Data supplied -
<<<<

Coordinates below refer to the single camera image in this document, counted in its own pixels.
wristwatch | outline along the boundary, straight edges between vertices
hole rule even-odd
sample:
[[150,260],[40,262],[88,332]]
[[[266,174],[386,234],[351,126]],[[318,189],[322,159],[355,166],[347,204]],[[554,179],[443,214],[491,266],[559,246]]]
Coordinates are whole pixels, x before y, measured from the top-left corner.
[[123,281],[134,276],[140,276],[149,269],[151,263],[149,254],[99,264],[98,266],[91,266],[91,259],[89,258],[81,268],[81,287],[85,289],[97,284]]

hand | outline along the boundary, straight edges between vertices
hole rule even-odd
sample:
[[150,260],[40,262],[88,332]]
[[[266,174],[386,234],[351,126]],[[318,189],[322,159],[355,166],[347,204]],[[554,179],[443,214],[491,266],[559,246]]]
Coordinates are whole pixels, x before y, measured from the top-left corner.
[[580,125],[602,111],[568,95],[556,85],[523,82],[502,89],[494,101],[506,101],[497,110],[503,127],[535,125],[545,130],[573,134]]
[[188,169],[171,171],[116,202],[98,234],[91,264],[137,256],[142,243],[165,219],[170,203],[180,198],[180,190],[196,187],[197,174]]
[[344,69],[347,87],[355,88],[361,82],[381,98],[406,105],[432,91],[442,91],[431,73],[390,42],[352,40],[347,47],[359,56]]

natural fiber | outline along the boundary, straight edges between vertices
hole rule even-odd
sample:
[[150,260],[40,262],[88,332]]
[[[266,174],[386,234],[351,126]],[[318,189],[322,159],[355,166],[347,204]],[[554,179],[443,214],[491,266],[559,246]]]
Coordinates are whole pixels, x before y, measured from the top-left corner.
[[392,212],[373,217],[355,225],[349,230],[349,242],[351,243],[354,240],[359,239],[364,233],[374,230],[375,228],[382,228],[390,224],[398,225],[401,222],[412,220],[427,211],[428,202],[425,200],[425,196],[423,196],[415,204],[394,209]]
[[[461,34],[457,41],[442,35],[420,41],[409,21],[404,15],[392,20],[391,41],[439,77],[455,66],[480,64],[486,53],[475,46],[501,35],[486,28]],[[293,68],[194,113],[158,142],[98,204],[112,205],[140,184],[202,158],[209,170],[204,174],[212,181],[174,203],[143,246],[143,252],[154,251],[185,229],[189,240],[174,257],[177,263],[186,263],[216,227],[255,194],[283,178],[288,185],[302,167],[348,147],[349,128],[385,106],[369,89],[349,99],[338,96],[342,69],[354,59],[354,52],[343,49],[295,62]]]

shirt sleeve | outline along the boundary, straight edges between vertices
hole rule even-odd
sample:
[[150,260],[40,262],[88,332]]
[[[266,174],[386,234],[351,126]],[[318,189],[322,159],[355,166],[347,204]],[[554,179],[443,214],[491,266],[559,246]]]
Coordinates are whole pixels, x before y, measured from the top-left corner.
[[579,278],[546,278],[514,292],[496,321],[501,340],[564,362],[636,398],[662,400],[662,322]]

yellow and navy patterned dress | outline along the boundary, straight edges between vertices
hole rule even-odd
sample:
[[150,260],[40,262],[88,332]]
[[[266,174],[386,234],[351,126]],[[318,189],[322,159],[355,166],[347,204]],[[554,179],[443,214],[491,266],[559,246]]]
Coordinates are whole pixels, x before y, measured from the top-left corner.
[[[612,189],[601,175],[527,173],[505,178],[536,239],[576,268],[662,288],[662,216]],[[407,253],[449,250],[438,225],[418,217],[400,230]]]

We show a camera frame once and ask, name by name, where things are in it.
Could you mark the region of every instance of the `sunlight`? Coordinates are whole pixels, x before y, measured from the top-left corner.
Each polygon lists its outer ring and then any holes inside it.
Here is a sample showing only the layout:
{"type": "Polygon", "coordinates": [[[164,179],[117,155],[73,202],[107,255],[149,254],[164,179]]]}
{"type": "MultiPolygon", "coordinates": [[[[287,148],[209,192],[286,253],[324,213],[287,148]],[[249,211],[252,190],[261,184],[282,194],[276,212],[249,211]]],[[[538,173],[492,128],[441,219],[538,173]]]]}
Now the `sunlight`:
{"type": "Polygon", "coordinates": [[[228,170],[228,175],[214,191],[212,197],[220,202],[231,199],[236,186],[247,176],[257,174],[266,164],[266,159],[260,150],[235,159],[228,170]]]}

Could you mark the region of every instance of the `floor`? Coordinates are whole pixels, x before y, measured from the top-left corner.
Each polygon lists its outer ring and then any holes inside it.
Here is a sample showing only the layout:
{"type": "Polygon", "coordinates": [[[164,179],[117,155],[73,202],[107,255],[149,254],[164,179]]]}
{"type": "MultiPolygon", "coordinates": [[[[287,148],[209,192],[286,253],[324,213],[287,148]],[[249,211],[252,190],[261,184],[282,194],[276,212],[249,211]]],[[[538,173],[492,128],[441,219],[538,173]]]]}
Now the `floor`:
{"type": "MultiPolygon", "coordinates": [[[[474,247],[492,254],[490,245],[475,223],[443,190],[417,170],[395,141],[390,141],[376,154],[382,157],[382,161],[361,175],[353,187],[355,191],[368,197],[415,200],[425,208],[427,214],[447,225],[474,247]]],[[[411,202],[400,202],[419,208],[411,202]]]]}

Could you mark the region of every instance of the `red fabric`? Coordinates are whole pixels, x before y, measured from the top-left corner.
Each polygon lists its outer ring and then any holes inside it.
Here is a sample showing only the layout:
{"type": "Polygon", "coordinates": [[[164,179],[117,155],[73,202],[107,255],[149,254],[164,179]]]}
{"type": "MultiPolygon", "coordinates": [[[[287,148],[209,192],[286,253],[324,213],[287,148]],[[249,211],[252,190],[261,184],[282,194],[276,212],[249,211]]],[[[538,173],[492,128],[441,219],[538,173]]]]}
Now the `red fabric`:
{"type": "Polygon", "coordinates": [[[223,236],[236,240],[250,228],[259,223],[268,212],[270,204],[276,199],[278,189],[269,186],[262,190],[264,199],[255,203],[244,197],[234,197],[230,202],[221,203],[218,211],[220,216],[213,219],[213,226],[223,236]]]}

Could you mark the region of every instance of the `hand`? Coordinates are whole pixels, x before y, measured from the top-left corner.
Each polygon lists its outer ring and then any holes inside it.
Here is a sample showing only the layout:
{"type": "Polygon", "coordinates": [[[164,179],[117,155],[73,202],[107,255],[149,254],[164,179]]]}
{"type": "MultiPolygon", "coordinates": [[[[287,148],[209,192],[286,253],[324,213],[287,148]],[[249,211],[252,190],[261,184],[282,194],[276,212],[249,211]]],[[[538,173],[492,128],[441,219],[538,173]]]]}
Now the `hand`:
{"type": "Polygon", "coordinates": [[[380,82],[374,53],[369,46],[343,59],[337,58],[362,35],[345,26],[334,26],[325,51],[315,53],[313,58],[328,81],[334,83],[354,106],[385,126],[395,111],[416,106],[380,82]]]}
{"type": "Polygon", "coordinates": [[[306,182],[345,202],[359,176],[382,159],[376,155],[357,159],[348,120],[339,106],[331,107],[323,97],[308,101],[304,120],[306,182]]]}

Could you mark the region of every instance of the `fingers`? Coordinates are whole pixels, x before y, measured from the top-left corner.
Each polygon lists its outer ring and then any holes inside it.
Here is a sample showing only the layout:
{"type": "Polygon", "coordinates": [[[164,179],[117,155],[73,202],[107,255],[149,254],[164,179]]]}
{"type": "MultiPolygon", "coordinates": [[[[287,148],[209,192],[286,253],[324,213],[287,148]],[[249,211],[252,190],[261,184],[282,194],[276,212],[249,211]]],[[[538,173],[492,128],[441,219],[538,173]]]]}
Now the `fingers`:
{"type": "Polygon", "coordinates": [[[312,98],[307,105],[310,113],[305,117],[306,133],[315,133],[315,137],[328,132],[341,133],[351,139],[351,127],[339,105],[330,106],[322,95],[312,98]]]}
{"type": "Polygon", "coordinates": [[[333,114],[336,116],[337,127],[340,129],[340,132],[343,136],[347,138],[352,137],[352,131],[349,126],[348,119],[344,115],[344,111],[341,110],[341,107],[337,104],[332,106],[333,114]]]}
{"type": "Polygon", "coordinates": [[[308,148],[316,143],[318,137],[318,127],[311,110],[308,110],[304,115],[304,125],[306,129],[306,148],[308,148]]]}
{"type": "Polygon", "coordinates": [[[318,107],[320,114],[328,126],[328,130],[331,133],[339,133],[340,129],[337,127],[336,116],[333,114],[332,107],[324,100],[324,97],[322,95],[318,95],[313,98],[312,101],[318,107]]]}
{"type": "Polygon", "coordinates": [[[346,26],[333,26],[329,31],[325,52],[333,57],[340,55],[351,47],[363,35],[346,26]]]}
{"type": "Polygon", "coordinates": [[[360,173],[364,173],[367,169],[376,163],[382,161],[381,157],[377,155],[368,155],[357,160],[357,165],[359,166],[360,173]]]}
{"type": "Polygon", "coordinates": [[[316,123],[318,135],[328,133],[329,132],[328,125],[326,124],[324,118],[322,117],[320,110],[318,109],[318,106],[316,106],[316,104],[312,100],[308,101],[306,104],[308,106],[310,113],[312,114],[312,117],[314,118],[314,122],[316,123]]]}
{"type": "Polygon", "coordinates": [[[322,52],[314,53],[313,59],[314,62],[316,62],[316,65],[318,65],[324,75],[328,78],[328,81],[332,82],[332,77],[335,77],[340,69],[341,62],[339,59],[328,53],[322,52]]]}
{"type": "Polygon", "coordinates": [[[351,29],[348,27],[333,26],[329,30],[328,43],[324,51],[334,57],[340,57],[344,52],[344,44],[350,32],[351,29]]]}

>>>>

Work instruction - Return, from the entries, each line that holds "region".

Solution to the problem -
Could you mark the region of every instance of the `sunlight`? Coordinates are whole pixels, x before y, measured from the top-left corner.
Could you mark the region of every instance of the `floor`? Coordinates are whole pixels, x before y, measured from the top-left corner.
Could you mark the region of every instance of the `red fabric`? Coordinates are whole pixels, x before y, measured from the top-left corner.
Could you mark the region of every instance of the `hand`? Coordinates are whole pixels, x before y, measured from the top-left corner.
Could you mark the region of every instance of the `fingers`? Coordinates are whole pixels, x before y, measured from the top-left corner.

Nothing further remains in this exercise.